You can read her full article here.

Authors

2 Comments

  1. April L. Hamilton said:

    Mick –
    $10 per year per book is not enough money to cover the costs of running such a site.

    Domain registration, software, maintenance (i.e., backups) and hosting alone can run into the hundreds of dollars per year, and then there’s the labor cost.

    Any type of author services site can only work if it’s adequately staffed to process registrations, serve the authors’ needs, answer inquiries, and address any technical issues in a reliable and timely manner. In order to get “reliable and timely” you must generally have a paid staff.

    Even if we assume for the moment that the people running the site are engaged in a profit-sharing arrangement instead of being paid an hourly wage, it’s simply not worth their time to do the necessary work if it’s not paying them at least the equivalent of minimum wage on an hourly basis. Passion for the cause can only keep them going for so long before they start feeling they really ought to be earning enough money to make rent and buy some groceries, too.

    Here in California, minimum wage is $8 per hour. If a given worker puts in just 20 hrs per week, that’s $160 you need to be able to give him—$8320 per year. If you’re only charging $10 per listing per year, and only have that one part-time worker, you don’t see one single penny of profit until your 833rd listing. And you’ve got to accumulate 832 more listings just to be earning $160 a week for yourself. That’s just $693 per month, which isn’t nearly enough to cover rent, never mind all of life’s other expenses.

    In the case of the Publetariat Vault, I and the others now running it are doing so on a purely volunteer basis, and must continue to do so until the first paid listings come in (October of this year or later).

    I’m an indie author, and part of the struggling middle class too, but I recognize that it’s simply not reasonable for authors or anyone else to expect to get everything they want or need for free or virtually for free. Aren’t service providers entitled to earn a living wage, too?
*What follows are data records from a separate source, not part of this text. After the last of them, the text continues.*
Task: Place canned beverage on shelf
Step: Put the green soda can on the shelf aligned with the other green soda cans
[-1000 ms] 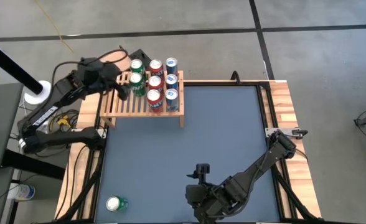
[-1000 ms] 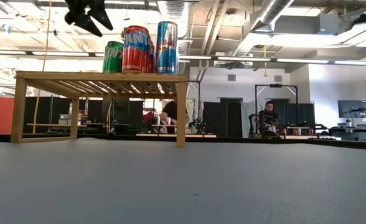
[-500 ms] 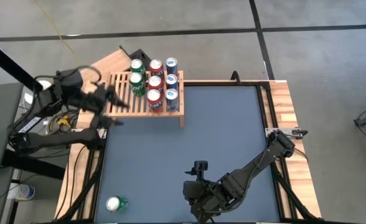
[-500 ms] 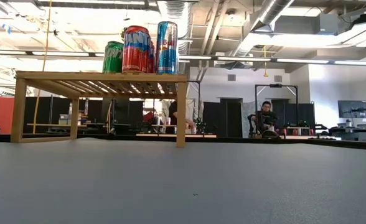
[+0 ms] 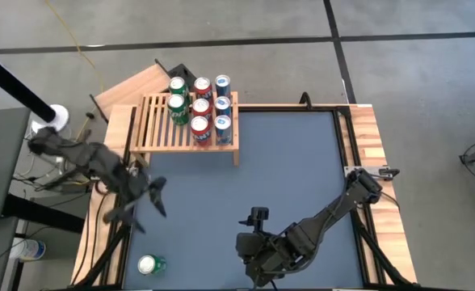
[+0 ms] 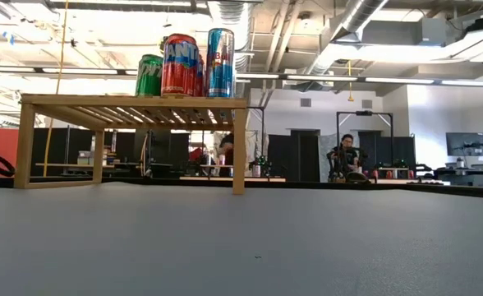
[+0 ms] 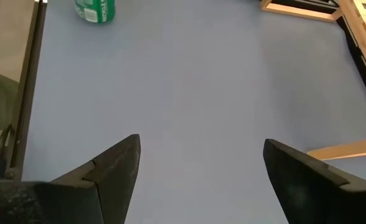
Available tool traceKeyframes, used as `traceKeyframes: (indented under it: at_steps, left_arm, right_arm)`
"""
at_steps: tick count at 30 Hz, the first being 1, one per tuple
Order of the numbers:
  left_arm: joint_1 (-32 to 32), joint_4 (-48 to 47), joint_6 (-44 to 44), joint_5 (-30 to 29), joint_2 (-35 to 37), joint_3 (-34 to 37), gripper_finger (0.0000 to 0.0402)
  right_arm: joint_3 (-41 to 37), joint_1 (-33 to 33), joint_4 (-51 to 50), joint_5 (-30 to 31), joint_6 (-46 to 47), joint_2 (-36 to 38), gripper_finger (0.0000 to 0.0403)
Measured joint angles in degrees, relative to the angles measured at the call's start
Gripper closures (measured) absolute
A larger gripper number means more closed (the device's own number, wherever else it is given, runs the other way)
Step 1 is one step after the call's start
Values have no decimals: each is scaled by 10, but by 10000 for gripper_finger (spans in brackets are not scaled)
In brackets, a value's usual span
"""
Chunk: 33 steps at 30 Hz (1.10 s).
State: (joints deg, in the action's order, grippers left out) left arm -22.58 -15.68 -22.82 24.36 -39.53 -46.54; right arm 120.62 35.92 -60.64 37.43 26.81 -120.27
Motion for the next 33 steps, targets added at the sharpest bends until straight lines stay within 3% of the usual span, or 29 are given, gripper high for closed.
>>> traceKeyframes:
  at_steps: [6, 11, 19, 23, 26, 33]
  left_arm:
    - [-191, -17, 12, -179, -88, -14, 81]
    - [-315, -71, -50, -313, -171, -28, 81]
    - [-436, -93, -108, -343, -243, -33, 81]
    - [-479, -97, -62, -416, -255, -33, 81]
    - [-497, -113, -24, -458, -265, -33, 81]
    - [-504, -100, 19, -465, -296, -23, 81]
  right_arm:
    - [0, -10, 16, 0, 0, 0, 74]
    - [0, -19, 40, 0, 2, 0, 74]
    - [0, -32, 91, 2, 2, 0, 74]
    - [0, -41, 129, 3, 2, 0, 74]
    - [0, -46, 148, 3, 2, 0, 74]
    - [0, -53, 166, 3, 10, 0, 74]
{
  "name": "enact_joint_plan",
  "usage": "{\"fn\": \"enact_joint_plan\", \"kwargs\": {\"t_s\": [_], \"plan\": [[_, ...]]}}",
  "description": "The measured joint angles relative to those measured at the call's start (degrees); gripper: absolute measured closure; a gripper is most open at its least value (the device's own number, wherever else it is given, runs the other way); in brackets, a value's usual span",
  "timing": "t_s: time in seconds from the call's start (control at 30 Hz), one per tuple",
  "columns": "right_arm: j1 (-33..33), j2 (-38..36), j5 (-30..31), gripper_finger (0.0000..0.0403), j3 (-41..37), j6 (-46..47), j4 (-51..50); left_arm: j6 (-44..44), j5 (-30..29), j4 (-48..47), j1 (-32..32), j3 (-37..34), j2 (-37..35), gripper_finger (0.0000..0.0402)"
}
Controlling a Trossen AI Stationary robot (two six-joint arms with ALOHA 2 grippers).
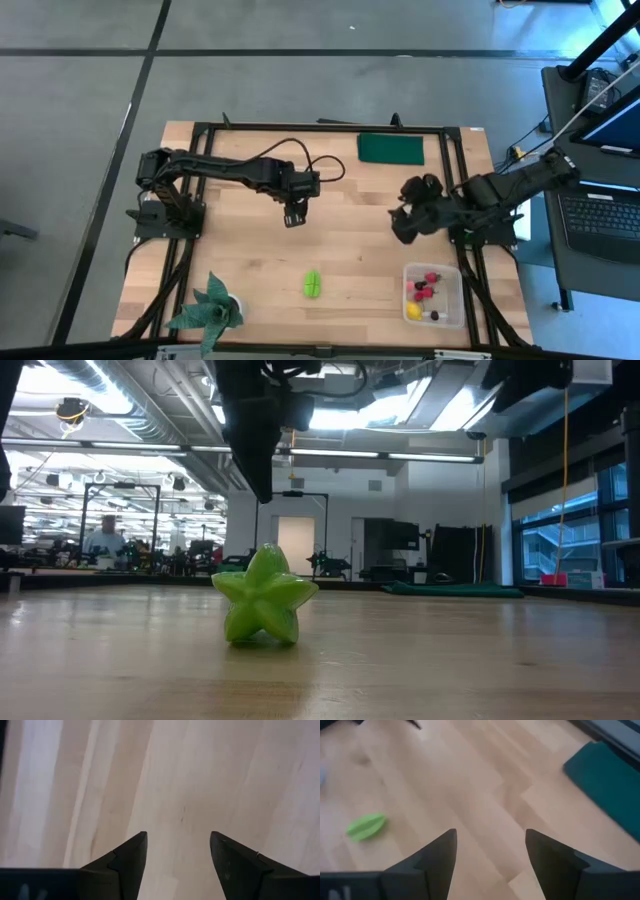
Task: Pick and placing Produce into tupperware
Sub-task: Put the green starfruit into the transparent bin
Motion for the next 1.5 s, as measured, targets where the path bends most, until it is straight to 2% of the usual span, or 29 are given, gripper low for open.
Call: {"fn": "enact_joint_plan", "kwargs": {"t_s": [0.37, 0.67, 0.9, 1.13, 1.27, 1.5], "plan": [[-4.8, 0.0, 0.0, 0.0164, -0.1, -1.9, 0.6, -3.8, -1.0, 0.2, -2.5, 0.0, 0.0, 0.0188], [-5.1, 0.0, 0.0, 0.0164, -0.1, -0.6, 1.2, -5.0, -1.0, 0.4, -2.7, 0.0, 0.0, 0.0110], [-5.1, 0.0, 0.0, 0.0164, -0.1, -5.8, 1.4, -17.8, -0.9, 0.5, -3.3, 0.0, 0.0, 0.0067], [-5.1, 0.0, -0.2, 0.0164, -0.1, -14.3, 1.3, -29.3, -0.9, 0.5, -6.3, 0.0, 0.0, 0.0064], [-5.1, 0.0, -3.1, 0.0164, -0.1, -18.3, 1.4, -38.0, -0.9, 0.1, -8.4, 0.0, 0.0, 0.0069], [-5.0, 0.0, -4.6, 0.0164, -0.1, -28.4, 2.7, -54.1, -0.9, -10.8, -12.9, 0.0, 0.0, 0.0071]]}}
    It’s very easy to sit back and think this or that service provider is charging too much…until you start looking at all the expenses they must cover, and consider how much money *you* must bring in each month to pay your own bills.

  2. Mick Rooney said:

    April,

    You do make some excellent points regarding costing of running a ‘display site’ or author service on line, but much of the problem in getting these sites up and going is having a sizeable listing and charging authors much more than $10 – $30 is going to put them off when you can ‘publish’ through Createspace, Lulu, Blurb etc for next to nothing.

    There are many of these ‘display sites’ across the internet at the moment who don’t charge a fee for a listing. The trick for success for a site is to offer something different or more attractive than simply a listing. Its the same conumdrum with self published books in general. Having a random listing is one think, but you need to have the ability to connect with a ‘captured’ audience.

    In my example given in the article, I am looking at something more akin to a Literary Agency on line, where revenue is generated through ad sponsorship and percentage payments made from acquisitions made by publishing houses. My idea is to provide an improved channel for writers to connect and showcase their work to publishers of all kinds. It would be a replacement to the ‘unsolicited’ submissions merry-go-round, and not an additional channel for publishers.